This must be a heart-breakingly difficult time for your dd. Not only has she lost one parent who is no longer physically present, she's watching the other one become involved in an entirely different relationship. To bear the additional burden of being resented simply because she exists and limits your fun must be excruciating for her. It probably feels like she's been emotionally abandoned by both her parents - on top of the huge breakdown of her family life.

FWIW, this is my 2 cent psychological analysis of the situation - what's possible over the internet from a brief description (so you are entitled to ignore). If her behaviour has changed or if she is now focusing on things that you don't approve/appreciate, it may be because she is trying to send you a message. After all, if she has picked up that you resent her presence, it isn't surprising that she will translate that into a rejection. That makes it very possible that her preference for things you don't like is really a mirror of your rejection - she is now rejecting you, in a safe way. On some level, she must be terrified of being further abandoned.

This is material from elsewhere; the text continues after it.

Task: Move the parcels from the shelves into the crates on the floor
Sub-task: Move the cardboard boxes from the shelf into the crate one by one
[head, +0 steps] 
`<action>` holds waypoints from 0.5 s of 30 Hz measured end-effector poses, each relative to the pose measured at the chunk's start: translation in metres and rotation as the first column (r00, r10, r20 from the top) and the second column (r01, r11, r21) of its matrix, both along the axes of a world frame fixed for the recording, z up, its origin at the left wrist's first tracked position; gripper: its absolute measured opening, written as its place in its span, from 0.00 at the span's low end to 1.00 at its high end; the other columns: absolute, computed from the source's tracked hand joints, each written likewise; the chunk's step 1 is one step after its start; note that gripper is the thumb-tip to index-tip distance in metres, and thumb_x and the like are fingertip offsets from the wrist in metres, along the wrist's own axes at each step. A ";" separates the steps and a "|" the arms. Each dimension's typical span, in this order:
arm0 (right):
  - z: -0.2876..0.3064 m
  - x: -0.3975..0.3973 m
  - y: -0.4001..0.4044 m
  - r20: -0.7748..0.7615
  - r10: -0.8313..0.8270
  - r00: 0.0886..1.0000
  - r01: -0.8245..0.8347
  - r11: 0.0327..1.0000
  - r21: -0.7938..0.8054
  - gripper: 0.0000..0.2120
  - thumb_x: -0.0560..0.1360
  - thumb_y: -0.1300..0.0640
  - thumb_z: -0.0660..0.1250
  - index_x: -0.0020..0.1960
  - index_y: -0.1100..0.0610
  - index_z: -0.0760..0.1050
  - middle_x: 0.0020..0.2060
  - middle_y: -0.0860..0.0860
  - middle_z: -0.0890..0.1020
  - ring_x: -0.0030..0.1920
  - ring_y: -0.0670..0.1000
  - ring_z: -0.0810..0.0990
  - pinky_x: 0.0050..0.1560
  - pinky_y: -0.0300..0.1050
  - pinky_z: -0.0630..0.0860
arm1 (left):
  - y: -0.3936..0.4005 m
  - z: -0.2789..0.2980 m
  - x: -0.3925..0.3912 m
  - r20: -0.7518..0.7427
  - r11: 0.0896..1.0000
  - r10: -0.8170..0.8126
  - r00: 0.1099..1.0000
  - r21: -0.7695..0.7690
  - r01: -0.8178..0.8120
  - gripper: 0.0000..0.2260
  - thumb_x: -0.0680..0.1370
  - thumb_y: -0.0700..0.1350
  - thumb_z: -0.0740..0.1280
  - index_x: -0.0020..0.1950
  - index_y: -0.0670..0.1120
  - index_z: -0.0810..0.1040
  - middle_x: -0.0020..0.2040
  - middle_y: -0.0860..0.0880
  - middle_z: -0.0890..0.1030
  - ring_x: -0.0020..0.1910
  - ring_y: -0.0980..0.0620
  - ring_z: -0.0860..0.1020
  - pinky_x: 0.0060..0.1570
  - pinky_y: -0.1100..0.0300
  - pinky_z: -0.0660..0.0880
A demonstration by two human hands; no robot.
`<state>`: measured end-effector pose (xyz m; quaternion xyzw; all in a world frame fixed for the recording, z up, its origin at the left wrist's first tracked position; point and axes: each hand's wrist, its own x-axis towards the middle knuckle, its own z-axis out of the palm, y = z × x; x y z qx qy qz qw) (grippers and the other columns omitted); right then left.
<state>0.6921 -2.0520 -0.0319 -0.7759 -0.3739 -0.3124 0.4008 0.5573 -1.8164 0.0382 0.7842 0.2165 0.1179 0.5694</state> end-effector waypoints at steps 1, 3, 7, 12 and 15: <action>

You don't describe much about what you dislike. You listed:

-You resent her for being happy-go-lucky, which in the circumstances (broken family) is an amazing achievement for her.

-You don't like all the fascination with girly stuff and Taylor Swift etc., which is pretty normal and developmentally appropriate for a young adolescent girl. From what I can tell (I'm not too familiar with her music) Taylor Swift is a fairly good role model (as much as a celebrity role model can be). Since my kid's role models are Sid Vicious and his ilk, this one doesn't seem too extreme or unlikeable to me, but that's a personal preference.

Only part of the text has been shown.